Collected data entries
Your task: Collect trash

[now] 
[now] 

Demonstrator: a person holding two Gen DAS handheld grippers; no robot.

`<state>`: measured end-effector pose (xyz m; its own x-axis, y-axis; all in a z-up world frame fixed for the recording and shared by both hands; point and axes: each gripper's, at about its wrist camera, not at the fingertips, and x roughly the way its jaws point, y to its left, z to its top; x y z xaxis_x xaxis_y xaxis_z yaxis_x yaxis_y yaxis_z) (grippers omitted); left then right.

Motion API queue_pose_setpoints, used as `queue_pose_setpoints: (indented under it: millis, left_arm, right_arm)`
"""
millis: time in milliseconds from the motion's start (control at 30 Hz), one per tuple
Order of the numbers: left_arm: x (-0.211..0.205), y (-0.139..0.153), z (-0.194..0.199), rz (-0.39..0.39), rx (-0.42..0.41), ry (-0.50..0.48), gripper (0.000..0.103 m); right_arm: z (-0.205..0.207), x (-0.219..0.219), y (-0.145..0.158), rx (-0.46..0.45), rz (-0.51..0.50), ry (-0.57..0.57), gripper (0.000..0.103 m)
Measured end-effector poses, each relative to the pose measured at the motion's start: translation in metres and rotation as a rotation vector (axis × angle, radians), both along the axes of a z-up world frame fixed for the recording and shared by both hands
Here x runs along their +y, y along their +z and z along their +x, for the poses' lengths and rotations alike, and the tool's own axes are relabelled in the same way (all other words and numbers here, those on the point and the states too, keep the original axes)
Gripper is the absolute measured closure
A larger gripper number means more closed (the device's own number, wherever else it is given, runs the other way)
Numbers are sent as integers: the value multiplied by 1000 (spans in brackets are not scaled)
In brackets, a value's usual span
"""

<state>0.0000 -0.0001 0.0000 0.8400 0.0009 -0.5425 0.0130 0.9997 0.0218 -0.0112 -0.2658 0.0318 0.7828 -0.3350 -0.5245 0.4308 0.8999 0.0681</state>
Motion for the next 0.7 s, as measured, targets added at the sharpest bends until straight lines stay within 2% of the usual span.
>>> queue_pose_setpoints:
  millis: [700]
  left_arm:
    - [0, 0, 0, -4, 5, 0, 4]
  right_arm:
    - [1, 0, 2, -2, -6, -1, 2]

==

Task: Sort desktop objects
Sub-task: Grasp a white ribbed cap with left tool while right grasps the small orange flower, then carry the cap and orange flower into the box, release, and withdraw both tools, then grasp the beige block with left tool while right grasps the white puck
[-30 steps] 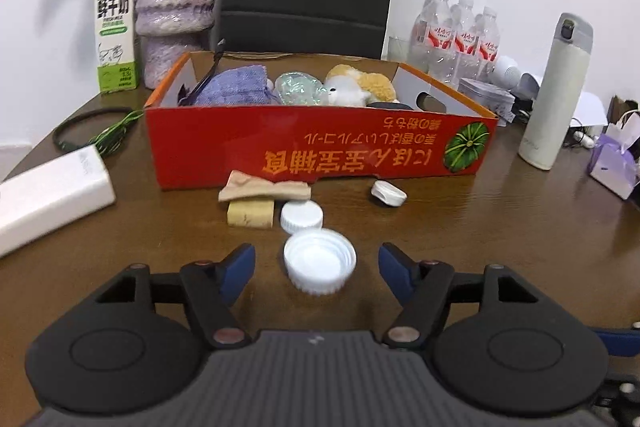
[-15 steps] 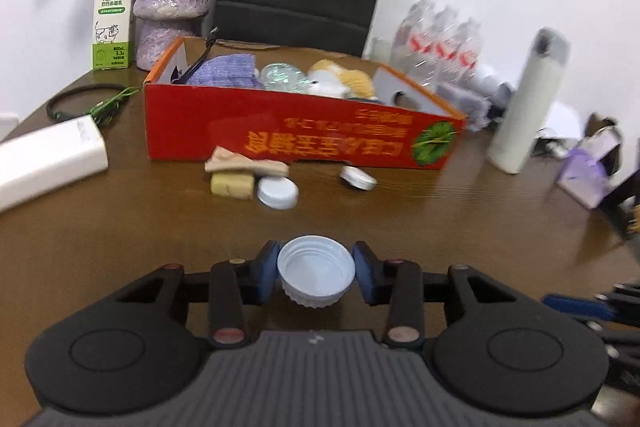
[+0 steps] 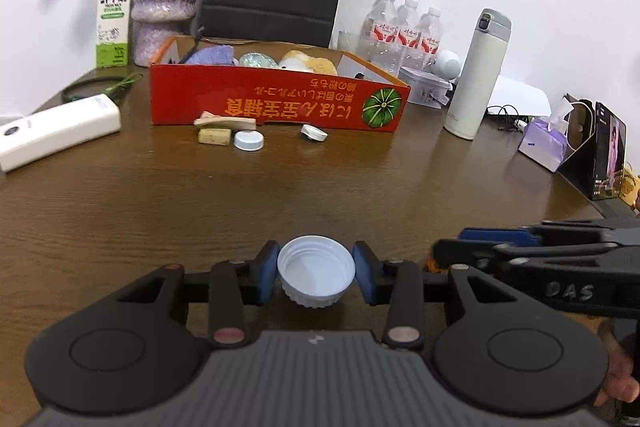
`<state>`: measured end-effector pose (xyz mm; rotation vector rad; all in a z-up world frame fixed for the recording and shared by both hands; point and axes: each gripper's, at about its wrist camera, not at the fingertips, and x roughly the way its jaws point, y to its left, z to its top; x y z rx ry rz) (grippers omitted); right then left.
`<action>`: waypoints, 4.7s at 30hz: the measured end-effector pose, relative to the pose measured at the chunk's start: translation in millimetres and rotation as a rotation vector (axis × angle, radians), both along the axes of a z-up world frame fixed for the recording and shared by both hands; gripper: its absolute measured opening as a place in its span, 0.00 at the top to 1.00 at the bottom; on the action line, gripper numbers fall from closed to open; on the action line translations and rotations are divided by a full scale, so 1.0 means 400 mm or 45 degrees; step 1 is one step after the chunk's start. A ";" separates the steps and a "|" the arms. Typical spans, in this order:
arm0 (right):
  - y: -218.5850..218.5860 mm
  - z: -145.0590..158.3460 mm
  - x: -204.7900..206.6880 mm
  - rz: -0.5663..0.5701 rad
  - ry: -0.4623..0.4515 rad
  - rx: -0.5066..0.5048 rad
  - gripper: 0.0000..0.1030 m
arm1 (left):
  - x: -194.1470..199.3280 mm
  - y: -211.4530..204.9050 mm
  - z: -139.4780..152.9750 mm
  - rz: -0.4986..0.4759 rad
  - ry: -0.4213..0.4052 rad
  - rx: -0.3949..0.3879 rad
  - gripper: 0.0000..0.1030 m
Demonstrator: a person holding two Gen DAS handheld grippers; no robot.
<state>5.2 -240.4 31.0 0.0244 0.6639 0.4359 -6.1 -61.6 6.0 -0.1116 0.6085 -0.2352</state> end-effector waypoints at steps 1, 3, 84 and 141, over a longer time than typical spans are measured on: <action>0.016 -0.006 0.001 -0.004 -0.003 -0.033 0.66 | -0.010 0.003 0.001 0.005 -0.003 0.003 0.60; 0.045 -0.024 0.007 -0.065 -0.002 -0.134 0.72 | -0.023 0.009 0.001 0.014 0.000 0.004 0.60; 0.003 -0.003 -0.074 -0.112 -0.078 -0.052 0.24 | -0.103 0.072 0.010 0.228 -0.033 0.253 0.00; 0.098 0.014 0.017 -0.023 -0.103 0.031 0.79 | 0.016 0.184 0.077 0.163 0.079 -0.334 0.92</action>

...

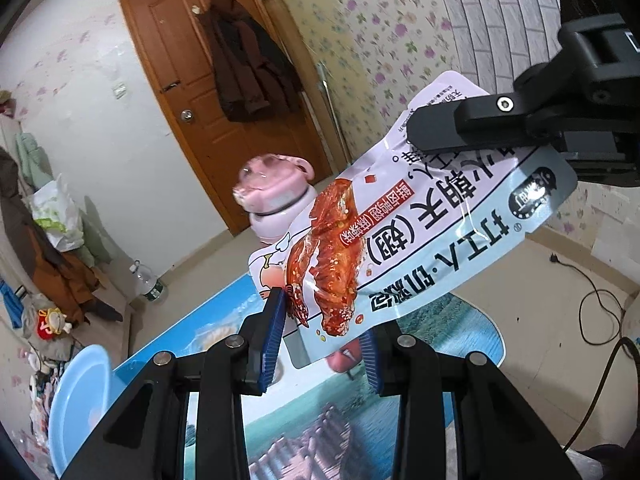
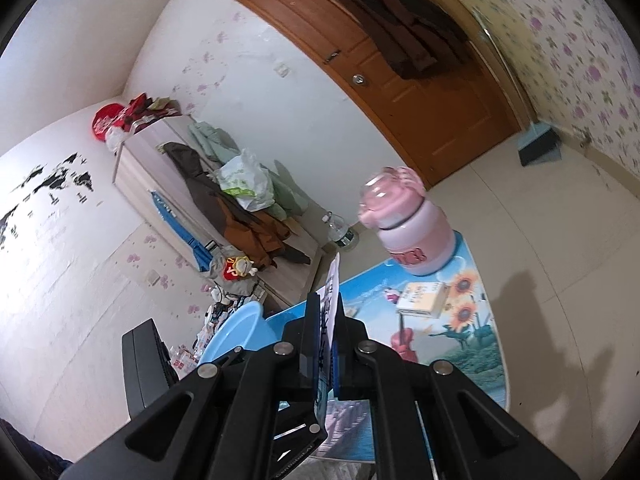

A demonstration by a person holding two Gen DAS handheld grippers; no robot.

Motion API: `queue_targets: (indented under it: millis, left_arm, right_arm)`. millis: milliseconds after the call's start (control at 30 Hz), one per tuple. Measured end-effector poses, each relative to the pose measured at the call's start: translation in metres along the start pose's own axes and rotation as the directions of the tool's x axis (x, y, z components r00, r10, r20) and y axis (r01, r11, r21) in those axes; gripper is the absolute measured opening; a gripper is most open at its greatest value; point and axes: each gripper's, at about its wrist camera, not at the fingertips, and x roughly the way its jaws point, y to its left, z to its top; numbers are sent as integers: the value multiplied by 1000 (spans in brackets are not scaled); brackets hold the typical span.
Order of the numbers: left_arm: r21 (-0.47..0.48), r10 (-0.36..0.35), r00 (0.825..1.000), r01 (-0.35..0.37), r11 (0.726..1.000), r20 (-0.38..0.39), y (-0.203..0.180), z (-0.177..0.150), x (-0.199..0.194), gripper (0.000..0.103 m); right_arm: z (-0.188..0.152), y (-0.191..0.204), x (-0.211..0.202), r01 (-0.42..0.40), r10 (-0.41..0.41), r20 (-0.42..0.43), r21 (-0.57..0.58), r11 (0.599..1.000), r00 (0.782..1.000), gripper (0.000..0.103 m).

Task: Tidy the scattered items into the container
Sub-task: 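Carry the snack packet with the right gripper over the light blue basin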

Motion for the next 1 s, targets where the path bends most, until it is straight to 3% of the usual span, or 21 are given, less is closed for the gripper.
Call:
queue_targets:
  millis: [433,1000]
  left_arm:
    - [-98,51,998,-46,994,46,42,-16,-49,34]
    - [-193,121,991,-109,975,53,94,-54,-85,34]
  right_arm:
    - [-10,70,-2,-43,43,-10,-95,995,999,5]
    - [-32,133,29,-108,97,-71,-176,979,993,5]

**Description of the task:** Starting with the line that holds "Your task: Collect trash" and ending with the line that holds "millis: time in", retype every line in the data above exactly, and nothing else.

**Reply to the task:**
Your task: Collect trash

[now] 
[now] 

Demonstrator: a person holding two Gen DAS handheld grippers; no robot.

`<state>`: measured end-effector pose (xyz m; its own x-axis, y-axis; all in a z-up world frame fixed for the recording and shared by both hands; point and axes: each gripper's, at about its wrist camera, not at the fingertips, and x roughly the way its jaws point, y to its left, z to its top; x y z xaxis_x xaxis_y xaxis_z yaxis_x yaxis_y yaxis_z) (grippers omitted); left then right.

Motion API queue_pose_setpoints, used as `queue_pose_setpoints: (indented under it: millis, left_arm, right_arm)`
"""
millis: time in milliseconds from the motion's start (control at 30 Hz), one per tuple

That is the complete output for this exercise.